Content goes here, the quick brown fox jumps over the lazy dog

here's our python split using regex code

import re

str1 = "|---------------------------------------------Title1(a)---------------------------------------------" \
    "" \
    "Content goes here, the quick brown fox jumps over the lazy dog" \
    "" \
    "|---------------------------------------------Title1(b)----------------------------------------------" \
    "" \
    "Content goes here, the quick brown fox jumps over the lazy dog" \
    "|"

print(str1)

str2 = re.split("\|---------------------------------------------", str1)


print(str2)

We want the output to include only

str2[0]:

Content goes here, the quick brown fox jumps over the lazy dog

str2[1]:

Content goes here, the quick brown fox jumps over the lazy dog

what's the proper regex to use, or is there any other way to split using the format above

mkrieger1
  • 19,194
  • 5
  • 54
  • 65
bherto39
  • 1,516
  • 3
  • 14
  • 29
  • Maybe `re.split(r'\s*^\|---.*\s*', text)`? You will still need to get rid of the first empty item though. Also, the `str1` does not contain line breaks in your code. – Wiktor Stribiżew Nov 23 '20 at 13:30
  • Maybe all you want is all non-blank lines not starting with `|---`? `str2 = [line for line in str1.splitlines() if not line.startswith('|---') and line.strip()]` – Wiktor Stribiżew Nov 23 '20 at 13:36
  • You could use `\|-+Title\d+\([a-z]\)-+(.+?)(?=\||$)` https://regex101.com/r/R6kwim/1 Then use re.findall and get the values by index if you want. See https://ideone.com/vHbRSa – The fourth bird Nov 23 '20 at 13:39
  • Or if there has to be a `|` at the end and a any other char than - for title and content `\|-{2,}[^-]+-{2,}([^-].*?)(?=\|)`https://regex101.com/r/J501Ea/1 – The fourth bird Nov 23 '20 at 13:56
  • Does this answer your question? [Split string based on a regular expression](https://stackoverflow.com/questions/10974932/split-string-based-on-a-regular-expression) – Heo Nov 23 '20 at 13:59

1 Answers1

0

Instead of using split, you can match the lines and capture the part that you want in a group.

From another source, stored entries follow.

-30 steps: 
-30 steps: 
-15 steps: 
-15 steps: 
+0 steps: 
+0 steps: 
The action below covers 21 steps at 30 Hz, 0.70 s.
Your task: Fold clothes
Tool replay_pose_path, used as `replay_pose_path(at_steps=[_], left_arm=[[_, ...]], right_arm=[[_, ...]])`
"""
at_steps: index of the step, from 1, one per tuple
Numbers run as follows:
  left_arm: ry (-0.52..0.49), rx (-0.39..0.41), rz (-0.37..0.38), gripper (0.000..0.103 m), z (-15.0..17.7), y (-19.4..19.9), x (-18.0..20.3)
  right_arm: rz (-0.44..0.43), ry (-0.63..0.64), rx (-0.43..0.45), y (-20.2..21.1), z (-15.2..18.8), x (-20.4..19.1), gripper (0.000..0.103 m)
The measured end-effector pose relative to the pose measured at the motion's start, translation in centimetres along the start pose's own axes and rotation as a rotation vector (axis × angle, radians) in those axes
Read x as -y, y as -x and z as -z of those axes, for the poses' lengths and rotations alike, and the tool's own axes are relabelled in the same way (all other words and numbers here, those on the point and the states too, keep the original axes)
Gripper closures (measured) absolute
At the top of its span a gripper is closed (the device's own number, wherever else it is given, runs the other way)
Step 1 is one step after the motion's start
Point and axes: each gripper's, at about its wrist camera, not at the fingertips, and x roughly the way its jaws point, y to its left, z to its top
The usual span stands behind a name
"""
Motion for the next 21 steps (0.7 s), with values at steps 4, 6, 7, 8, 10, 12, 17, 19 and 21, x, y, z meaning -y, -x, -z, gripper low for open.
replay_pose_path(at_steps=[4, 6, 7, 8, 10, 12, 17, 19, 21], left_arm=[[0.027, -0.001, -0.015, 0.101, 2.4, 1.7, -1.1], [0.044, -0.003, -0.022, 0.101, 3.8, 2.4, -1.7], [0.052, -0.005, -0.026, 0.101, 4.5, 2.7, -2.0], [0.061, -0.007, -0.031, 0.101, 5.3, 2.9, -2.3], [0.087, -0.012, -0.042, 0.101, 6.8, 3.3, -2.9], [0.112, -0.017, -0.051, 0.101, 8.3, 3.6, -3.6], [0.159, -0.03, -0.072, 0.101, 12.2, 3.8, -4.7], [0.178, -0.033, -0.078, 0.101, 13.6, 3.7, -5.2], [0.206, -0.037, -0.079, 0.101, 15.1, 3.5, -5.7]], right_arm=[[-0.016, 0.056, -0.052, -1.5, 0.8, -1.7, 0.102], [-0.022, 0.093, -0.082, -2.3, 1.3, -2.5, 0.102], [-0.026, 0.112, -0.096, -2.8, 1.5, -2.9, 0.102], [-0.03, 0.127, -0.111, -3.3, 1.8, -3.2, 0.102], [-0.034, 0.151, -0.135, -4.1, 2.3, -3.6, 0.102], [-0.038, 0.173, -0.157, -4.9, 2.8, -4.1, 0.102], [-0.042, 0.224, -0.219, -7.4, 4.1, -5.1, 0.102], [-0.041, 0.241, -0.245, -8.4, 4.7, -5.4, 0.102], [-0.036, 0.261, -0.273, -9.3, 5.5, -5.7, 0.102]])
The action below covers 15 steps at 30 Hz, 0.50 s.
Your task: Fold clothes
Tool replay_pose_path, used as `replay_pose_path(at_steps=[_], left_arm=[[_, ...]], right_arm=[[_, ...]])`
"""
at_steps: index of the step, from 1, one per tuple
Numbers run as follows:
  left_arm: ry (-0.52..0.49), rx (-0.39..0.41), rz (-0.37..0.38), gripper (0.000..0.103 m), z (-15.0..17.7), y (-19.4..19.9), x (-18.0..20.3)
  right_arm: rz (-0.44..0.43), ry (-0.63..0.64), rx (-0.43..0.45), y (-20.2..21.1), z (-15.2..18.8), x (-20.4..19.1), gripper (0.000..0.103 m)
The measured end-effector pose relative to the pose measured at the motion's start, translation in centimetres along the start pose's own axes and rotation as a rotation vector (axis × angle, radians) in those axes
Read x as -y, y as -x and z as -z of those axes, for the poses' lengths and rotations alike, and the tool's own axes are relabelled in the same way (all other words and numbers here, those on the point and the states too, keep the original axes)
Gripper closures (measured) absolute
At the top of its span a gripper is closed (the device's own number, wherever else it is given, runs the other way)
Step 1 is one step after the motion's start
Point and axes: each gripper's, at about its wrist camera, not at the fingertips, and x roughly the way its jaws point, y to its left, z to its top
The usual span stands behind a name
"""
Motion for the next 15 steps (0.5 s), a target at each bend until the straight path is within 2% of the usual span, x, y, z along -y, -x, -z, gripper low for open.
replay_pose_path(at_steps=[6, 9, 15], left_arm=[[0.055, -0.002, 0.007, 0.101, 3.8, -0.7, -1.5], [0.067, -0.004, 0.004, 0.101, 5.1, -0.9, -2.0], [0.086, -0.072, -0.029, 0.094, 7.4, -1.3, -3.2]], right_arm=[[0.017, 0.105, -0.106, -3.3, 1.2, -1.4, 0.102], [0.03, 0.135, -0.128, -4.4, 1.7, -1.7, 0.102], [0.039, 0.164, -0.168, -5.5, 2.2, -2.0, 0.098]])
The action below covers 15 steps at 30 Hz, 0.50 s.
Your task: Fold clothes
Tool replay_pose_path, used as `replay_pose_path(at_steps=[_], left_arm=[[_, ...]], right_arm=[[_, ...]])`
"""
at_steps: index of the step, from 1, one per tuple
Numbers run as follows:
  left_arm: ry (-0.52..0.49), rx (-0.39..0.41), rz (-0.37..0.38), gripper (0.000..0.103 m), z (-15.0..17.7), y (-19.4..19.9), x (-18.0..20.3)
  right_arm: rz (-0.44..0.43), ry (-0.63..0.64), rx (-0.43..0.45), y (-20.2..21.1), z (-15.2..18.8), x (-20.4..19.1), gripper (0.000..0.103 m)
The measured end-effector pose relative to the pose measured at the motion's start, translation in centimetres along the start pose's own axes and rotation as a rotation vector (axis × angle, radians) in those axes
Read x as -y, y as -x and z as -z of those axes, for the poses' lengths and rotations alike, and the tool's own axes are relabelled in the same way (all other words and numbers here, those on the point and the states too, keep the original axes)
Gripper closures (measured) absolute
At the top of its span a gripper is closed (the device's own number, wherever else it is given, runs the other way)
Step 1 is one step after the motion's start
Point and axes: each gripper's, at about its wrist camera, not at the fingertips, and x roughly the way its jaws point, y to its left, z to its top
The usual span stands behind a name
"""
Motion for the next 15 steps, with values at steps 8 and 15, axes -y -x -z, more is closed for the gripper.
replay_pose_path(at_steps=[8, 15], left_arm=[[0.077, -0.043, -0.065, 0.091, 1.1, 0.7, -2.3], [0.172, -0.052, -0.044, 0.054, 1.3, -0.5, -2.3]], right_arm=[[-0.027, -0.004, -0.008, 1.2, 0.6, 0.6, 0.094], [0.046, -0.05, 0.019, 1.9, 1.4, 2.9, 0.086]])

\|-{2,}[^-]+-{2,}([^-].*?)(?=\|)

Explanation

  • \| Match |
  • -{2,} Match 2 or more -
  • [^-]+ Match 1+ times any char except -
  • -{2,} Match 2 or more -
  • ( Capture grou 1
    • [^-].*? match any char except -, then any char as least as possible
  • ) Close group 1
  • (?=\|) Positive lookahead, assert a | to the right

Regex demo | Python demo

Example

import re
 
regex = r"\|-{2,}[^-]+-{2,}([^-].*?)(?=\|)"
 
str1 = "|---------------------------------------------Title1(a)---------------------------------------------" \
    "" \
    "Content goes here, the quick brown fox jumps over the lazy dog" \
    "" \
    "|---------------------------------------------Title1(b)----------------------------------------------" \
    "" \
    "Content goes here, the quick brown fox jumps over the lazy dog" \
    "|"
 
str2 = re.findall(regex, str1);
print(str2[0])
print(str2[1])

Output

Content goes here, the quick brown fox jumps over the lazy dog
Content goes here, the quick brown fox jumps over the lazy dog

If Title should be part of the line, another option is to make the match a bit more precise.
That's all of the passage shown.